**Try it:**
Here is a listing. Write it out again without a single difference.

----------------

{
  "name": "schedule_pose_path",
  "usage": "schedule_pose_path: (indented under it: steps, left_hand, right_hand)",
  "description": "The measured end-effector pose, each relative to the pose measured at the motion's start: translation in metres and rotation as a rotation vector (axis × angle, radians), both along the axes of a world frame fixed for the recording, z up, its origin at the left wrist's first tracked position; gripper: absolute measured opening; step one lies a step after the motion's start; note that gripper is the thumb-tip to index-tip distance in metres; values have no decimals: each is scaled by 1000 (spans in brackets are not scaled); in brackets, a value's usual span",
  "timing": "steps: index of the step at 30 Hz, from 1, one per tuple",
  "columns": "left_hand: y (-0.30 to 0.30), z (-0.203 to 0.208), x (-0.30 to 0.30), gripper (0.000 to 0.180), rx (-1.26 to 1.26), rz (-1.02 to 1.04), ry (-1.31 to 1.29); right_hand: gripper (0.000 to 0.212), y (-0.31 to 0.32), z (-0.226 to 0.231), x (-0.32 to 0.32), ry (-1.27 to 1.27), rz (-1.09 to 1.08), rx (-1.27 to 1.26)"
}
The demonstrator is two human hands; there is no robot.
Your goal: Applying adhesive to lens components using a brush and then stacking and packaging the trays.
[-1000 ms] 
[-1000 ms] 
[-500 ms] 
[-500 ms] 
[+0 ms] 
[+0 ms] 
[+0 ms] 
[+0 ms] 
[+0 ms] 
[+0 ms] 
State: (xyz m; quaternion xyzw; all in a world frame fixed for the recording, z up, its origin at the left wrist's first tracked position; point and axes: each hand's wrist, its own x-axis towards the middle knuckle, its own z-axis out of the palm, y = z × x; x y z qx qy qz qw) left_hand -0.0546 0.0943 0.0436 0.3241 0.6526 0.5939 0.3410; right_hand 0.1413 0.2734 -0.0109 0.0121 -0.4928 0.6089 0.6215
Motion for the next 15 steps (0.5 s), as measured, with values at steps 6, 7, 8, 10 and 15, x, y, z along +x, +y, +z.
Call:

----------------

**Expected answer:**
{
  "name": "schedule_pose_path",
  "usage": "schedule_pose_path: (indented under it: steps, left_hand, right_hand)",
  "description": "The measured end-effector pose, each relative to the pose measured at the motion's start: translation in metres and rotation as a rotation vector (axis × angle, radians), both along the axes of a world frame fixed for the recording, z up, its origin at the left wrist's first tracked position; gripper: absolute measured opening; step one lies a step after the motion's start; note that gripper is the thumb-tip to index-tip distance in metres; values have no decimals: each is scaled by 1000 (spans in brackets are not scaled); in brackets, a value's usual span",
  "timing": "steps: index of the step at 30 Hz, from 1, one per tuple",
  "columns": "left_hand: y (-0.30 to 0.30), z (-0.203 to 0.208), x (-0.30 to 0.30), gripper (0.000 to 0.180), rx (-1.26 to 1.26), rz (-1.02 to 1.04), ry (-1.31 to 1.29); right_hand: gripper (0.000 to 0.212), y (-0.31 to 0.32), z (-0.226 to 0.231), x (-0.32 to 0.32), ry (-1.27 to 1.27), rz (-1.09 to 1.08), rx (-1.27 to 1.26)"
}
The demonstrator is two human hands; there is no robot.
Your goal: Applying adhesive to lens components using a brush and then stacking and packaging the trays.
[-1000 ms] 
[-1000 ms] 
[-500 ms] 
[-500 ms] 
[+0 ms] 
[+0 ms] 
[+0 ms] 
[+0 ms] 
[+0 ms] 
[+0 ms] 
State: (xyz m; quaternion xyzw; all in a world frame fixed for the recording, z up, its origin at the left wrist's first tracked position; point and axes: each hand's wrist, its own x-axis towards the middle knuckle, its own z-axis out of the palm, y = z × x; x y z qx qy qz qw) left_hand -0.0546 0.0943 0.0436 0.3241 0.6526 0.5939 0.3410; right_hand 0.1413 0.2734 -0.0109 0.0121 -0.4928 0.6089 0.6215
Motion for the next 15 steps (0.5 s), as measured, with values at steps 6, 7, 8, 10 and 15, x, y, z along +x, +y, +z.
Call:

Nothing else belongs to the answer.